--- Data for this exercise Enclosed Below ---

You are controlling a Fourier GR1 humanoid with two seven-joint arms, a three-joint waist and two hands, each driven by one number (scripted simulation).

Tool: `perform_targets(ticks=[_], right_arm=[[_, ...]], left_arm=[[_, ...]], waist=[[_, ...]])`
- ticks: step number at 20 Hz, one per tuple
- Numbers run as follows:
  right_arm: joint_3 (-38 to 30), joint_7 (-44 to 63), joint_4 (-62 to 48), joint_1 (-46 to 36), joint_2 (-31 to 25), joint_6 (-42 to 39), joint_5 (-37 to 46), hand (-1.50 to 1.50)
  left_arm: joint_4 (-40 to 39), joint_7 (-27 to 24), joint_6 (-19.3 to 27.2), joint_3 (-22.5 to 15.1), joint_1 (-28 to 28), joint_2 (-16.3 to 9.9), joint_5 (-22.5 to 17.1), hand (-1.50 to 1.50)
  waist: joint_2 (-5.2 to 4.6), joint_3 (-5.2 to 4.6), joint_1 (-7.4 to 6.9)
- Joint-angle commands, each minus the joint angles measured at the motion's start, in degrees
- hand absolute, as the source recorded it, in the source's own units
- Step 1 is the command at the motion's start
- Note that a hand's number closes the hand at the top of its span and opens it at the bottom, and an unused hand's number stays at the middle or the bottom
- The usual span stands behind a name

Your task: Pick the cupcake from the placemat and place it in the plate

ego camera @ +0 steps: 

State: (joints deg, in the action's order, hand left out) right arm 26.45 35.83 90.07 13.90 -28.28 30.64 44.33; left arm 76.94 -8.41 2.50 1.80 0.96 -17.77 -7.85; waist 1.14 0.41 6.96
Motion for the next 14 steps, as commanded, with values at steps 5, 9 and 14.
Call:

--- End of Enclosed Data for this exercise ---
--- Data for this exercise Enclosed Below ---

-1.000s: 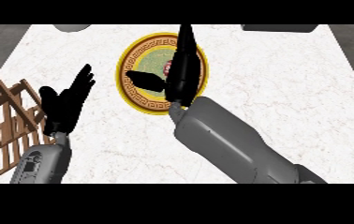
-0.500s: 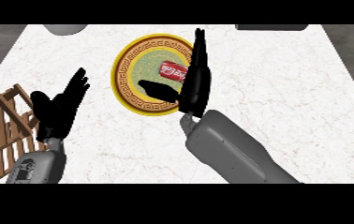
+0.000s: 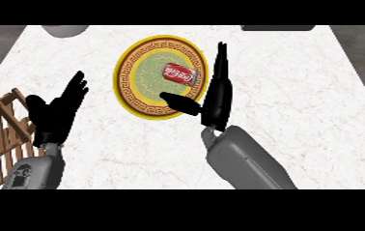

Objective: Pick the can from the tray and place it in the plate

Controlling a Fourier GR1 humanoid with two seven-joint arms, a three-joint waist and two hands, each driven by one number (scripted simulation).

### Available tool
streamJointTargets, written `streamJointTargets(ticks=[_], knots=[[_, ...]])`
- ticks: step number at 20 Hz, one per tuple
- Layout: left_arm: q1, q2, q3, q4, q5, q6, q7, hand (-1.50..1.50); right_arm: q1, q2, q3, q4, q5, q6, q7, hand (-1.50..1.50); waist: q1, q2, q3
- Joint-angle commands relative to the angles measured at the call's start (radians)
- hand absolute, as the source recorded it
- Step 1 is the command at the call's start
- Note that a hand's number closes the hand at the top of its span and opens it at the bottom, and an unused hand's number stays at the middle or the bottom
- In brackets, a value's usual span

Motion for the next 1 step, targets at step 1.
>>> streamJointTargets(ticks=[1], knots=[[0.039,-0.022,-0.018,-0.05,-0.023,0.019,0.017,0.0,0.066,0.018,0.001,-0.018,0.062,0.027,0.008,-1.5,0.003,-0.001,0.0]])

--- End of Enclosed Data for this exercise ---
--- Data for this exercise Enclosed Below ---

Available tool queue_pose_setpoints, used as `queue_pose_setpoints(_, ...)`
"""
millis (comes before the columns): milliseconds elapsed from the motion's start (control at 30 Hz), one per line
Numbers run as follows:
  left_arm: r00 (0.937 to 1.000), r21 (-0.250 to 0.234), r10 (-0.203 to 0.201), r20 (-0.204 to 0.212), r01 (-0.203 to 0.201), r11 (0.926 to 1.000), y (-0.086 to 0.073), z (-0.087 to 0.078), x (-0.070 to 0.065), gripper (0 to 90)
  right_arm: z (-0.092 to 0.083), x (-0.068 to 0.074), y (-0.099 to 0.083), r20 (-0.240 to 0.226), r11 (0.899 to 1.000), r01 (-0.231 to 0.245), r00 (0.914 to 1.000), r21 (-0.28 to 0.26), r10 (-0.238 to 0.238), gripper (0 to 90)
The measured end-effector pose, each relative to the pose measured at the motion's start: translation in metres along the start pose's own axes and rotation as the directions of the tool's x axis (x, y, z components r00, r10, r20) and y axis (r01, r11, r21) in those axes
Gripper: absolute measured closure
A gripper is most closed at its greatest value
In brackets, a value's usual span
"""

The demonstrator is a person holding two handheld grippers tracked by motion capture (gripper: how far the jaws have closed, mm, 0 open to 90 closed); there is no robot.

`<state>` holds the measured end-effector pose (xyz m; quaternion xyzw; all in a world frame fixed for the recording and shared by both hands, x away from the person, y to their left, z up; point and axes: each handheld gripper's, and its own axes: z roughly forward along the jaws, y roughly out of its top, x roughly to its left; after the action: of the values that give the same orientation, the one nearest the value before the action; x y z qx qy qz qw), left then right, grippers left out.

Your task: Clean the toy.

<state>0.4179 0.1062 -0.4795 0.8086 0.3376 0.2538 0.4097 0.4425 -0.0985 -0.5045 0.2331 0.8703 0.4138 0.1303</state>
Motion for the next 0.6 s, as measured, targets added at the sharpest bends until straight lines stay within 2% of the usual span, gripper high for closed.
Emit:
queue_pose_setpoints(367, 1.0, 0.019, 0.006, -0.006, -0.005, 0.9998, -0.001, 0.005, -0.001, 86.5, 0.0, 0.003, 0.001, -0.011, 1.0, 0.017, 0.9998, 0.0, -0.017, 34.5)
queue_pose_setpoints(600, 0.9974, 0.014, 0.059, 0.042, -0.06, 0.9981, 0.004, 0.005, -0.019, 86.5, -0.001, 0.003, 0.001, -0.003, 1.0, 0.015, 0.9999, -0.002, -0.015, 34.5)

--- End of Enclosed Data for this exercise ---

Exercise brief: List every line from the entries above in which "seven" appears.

Solution to the exercise:
You are controlling a Fourier GR1 humanoid with two seven-joint arms, a three-joint waist and two hands, each driven by one number (scripted simulation).
Controlling a Fourier GR1 humanoid with two seven-joint arms, a three-joint waist and two hands, each driven by one number (scripted simulation).

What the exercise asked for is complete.